Task to carry out> Only certain lines below are wanted: those starting at the line containing "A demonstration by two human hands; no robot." and ending at the line containing "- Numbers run", both included, each retyped exactly.

Stored data>

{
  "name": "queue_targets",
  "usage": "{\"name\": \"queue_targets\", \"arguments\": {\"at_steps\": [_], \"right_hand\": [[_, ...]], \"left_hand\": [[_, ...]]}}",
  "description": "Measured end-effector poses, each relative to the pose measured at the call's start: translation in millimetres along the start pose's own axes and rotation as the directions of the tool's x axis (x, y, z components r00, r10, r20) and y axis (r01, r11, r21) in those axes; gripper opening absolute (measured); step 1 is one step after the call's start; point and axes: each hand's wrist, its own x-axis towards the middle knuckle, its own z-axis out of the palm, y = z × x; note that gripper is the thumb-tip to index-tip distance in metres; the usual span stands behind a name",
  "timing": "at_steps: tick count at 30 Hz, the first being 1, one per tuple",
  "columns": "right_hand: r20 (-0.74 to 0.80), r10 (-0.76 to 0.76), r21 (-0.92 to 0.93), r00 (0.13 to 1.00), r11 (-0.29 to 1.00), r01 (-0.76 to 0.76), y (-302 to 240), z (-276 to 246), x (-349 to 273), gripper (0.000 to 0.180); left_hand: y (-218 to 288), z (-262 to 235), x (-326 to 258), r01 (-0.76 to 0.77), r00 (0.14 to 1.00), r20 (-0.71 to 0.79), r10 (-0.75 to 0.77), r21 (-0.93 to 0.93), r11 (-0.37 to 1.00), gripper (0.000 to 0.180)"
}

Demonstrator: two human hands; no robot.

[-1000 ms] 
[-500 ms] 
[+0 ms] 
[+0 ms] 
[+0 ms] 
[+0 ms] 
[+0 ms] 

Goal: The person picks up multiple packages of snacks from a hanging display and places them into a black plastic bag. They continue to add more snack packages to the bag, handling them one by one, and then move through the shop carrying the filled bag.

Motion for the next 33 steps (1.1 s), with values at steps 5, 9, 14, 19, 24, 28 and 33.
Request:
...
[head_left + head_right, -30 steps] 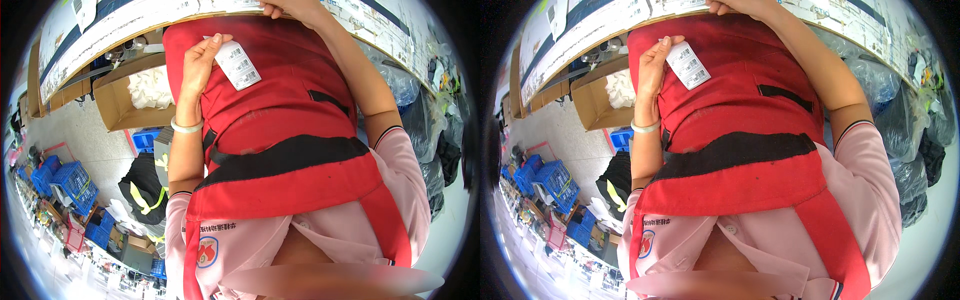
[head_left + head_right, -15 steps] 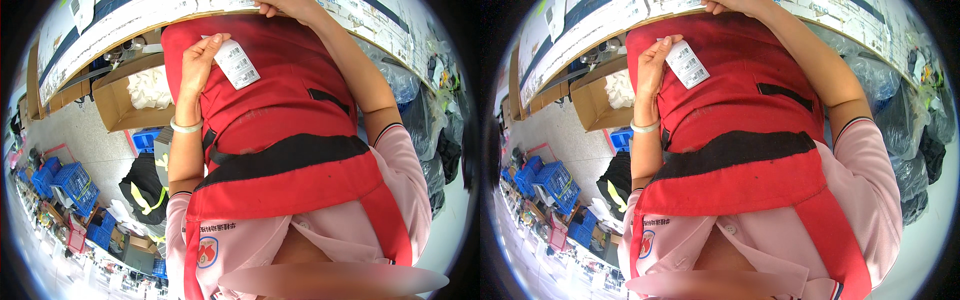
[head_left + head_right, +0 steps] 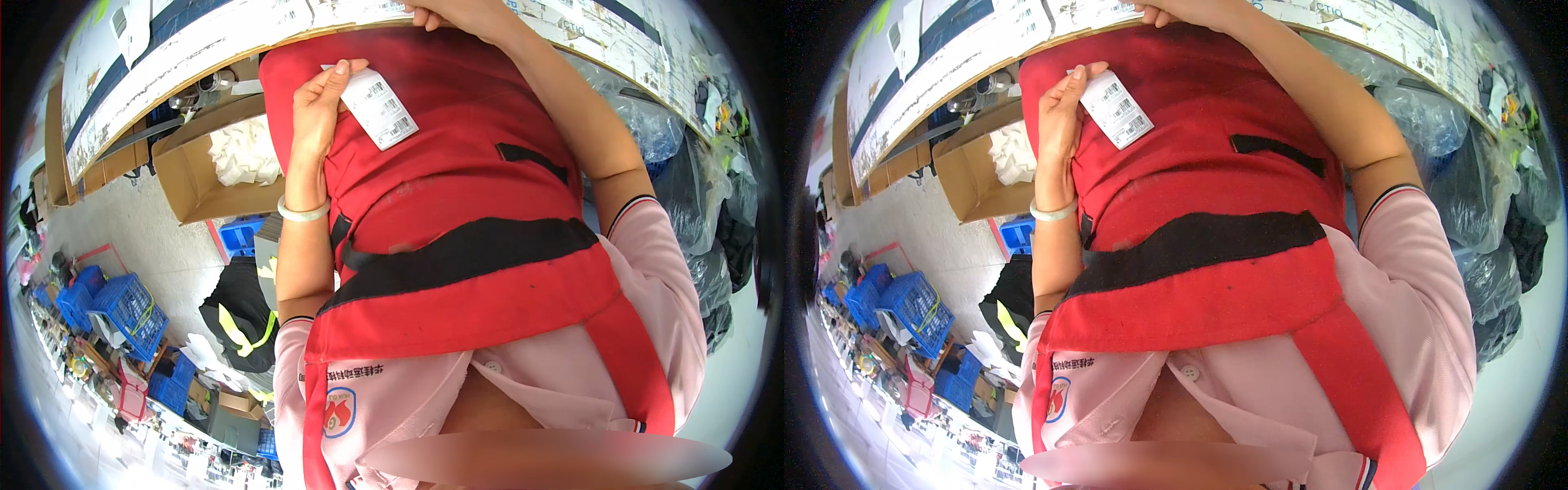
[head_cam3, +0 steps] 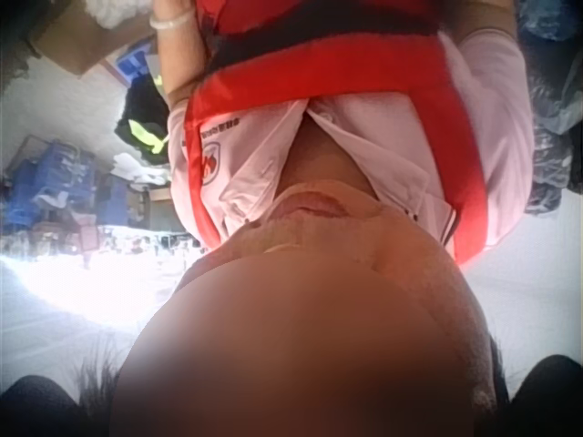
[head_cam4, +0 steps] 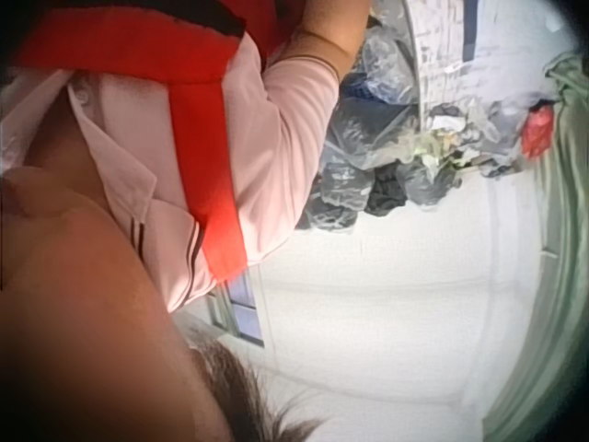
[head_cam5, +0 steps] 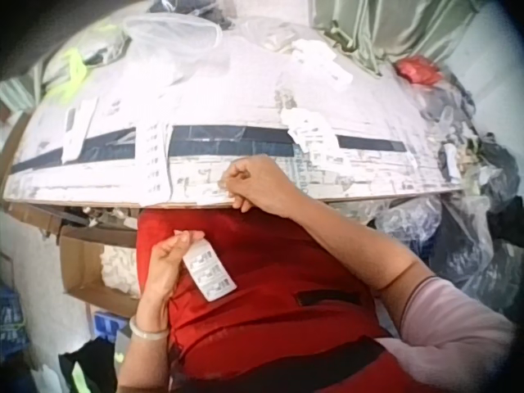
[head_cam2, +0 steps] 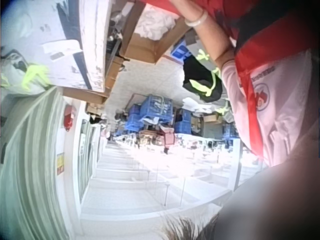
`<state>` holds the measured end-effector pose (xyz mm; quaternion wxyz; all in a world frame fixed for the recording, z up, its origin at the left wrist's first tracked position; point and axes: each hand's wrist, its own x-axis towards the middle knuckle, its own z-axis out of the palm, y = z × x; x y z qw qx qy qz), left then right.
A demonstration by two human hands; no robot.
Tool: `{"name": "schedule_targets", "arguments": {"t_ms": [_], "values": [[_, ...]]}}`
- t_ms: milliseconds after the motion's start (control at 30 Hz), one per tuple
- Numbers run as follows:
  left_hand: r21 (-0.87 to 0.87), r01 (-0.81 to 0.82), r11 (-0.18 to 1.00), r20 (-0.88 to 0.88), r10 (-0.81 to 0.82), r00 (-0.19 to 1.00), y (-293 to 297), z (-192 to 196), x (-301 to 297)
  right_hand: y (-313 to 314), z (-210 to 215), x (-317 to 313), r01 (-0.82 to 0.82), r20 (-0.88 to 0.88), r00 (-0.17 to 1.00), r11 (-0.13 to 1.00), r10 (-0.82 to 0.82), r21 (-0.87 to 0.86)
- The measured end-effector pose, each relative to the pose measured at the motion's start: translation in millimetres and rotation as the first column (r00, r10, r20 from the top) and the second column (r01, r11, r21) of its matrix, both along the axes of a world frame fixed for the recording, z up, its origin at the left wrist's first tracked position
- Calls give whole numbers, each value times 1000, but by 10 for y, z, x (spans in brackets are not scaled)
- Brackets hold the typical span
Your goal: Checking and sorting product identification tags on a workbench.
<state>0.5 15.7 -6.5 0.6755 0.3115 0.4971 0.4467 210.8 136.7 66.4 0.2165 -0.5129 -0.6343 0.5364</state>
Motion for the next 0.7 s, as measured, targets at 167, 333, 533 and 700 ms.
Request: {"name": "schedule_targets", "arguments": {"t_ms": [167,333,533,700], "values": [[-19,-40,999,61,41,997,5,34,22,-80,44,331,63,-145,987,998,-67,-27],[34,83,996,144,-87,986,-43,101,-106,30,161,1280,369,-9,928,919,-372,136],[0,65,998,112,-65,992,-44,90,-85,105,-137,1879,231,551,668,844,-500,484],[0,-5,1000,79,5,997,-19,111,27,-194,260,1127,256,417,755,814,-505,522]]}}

Result of the task>
A demonstration by two human hands; no robot.
Tool: `{"name": "schedule_targets", "arguments": {"t_ms": [_], "values": [[_, ...]]}}`
- t_ms: milliseconds after the motion's start (control at 30 Hz), one per tuple
- Numbers run as follows:

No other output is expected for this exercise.